The two major party candidates have benefitted from this institution for more than 60 years. The briefings confer a sense of approval, even a badge of respectability, on those who receive them. Conversely, any such implied mark of approval is withheld from those who are denied the sessions.
Something different is brewing in 2016. The Republican and Democratic candidates continue to carry the two highest unfavorability ratings in recorded history. Doubts have been expressed about whether Donald Trump will be able to stop himself from publicly blurting out classified information that he hears in his intelligence briefing. And FBI Director Jim Comey’s public statement that Hillary Clinton had been “extremely careless” in her handling of classified information in her emails while Secretary of State raises anxieties among many about her Top Secret access.
If there is ever a time to reform the system for providing intelligence briefings to candidates, it is now. A good start would be broadening the intelligence briefings to a viable third party this election cycle.
First, including a third party would acknowledge reality. The two-party system is falling out of favor with many voters, and even with significant minorities inside the Republican and Democratic camps themselves. Some polls have shown national support for the Libertarian Party ticket of former New Mexico Governor Gary Johnson for president and former Massachusetts Governor William Weld for vice president nearing 15 percent. That’s remarkable for a third party, any third party, especially in a year with such intense focus on the two major-party media magnets.

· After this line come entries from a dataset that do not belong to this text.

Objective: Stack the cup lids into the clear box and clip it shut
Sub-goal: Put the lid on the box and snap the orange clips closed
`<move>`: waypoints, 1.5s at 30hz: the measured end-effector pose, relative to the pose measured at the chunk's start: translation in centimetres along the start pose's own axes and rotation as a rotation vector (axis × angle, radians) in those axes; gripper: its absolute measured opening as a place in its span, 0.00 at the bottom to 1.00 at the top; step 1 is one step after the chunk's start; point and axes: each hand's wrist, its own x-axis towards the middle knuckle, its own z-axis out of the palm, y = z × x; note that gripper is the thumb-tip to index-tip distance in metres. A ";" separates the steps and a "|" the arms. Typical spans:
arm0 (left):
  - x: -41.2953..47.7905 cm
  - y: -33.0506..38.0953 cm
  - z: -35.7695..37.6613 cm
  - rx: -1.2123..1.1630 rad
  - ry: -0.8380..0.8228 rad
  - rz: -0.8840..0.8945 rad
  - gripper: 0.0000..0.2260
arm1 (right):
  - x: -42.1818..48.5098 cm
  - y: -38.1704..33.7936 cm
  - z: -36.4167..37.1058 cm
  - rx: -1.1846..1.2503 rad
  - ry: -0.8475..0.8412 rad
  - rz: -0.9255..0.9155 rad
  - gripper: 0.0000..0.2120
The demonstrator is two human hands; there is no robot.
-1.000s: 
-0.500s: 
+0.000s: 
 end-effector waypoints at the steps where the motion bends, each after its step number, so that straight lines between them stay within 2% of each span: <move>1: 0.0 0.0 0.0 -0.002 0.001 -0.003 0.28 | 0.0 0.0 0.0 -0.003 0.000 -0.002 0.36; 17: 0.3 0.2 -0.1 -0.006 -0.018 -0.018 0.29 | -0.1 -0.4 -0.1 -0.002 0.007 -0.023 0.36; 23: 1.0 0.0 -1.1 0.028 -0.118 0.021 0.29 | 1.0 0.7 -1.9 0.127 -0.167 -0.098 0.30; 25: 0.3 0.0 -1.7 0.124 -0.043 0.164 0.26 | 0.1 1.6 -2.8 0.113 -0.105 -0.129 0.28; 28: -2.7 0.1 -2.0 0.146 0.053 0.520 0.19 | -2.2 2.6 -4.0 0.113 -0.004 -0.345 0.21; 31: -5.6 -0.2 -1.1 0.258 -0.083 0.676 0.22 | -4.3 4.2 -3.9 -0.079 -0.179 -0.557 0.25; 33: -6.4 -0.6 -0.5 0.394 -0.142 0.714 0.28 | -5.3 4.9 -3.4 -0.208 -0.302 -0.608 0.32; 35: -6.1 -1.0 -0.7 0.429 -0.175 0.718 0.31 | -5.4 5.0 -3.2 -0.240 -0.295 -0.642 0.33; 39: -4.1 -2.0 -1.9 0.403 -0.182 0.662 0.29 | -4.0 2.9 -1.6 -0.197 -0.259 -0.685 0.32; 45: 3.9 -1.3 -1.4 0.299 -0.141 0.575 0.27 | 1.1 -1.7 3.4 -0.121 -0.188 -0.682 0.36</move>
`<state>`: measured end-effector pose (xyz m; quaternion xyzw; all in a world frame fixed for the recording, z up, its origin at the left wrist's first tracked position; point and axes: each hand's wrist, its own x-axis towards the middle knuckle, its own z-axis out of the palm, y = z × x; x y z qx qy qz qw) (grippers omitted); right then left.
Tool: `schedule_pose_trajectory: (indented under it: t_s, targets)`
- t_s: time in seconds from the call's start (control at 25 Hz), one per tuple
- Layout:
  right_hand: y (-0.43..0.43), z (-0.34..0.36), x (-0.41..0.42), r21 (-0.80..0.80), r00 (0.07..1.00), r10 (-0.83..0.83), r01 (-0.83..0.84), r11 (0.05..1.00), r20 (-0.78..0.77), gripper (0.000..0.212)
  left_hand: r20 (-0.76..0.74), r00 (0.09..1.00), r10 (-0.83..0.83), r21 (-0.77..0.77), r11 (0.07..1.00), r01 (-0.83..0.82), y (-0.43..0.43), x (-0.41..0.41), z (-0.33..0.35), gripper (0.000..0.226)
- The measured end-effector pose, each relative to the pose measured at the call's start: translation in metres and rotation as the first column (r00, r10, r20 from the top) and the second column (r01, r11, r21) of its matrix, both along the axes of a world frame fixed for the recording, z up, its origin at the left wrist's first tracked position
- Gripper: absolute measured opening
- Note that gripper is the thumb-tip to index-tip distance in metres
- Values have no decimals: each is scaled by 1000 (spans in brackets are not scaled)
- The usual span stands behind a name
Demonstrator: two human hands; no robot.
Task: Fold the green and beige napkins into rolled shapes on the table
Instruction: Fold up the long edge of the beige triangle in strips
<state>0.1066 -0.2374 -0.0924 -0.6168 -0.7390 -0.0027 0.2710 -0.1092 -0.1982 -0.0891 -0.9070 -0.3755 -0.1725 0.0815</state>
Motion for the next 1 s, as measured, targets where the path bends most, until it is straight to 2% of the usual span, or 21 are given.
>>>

Second, it would prevent a potential disaster at the presidential debates. The threshold for any potential participant’s inclusion, set by the Commission on Presidential Debates, currently stands at 15 percent support in five national polls before the debates—putting the Libertarians within striking distance this year. If the briefings aim, even in part, to keep candidates from saying something dangerous in public that could harm national security, why exclude a candidate like Gary Johnson who approaches that threshold and may find himself in the debates?
Third, bringing a third party into the circle would demonstrate that the process of providing intelligence briefings is not politicized. Alternatively, refusing to offer the classified sessions to anyone not from the same two parties that have always been briefed favors the status quo, contributing to the system’s ossification.
U.S. intelligence has always been devoted to objectivity and nonpartisanship. In this case, that should mean being open to something other than “the way it’s always been done before.”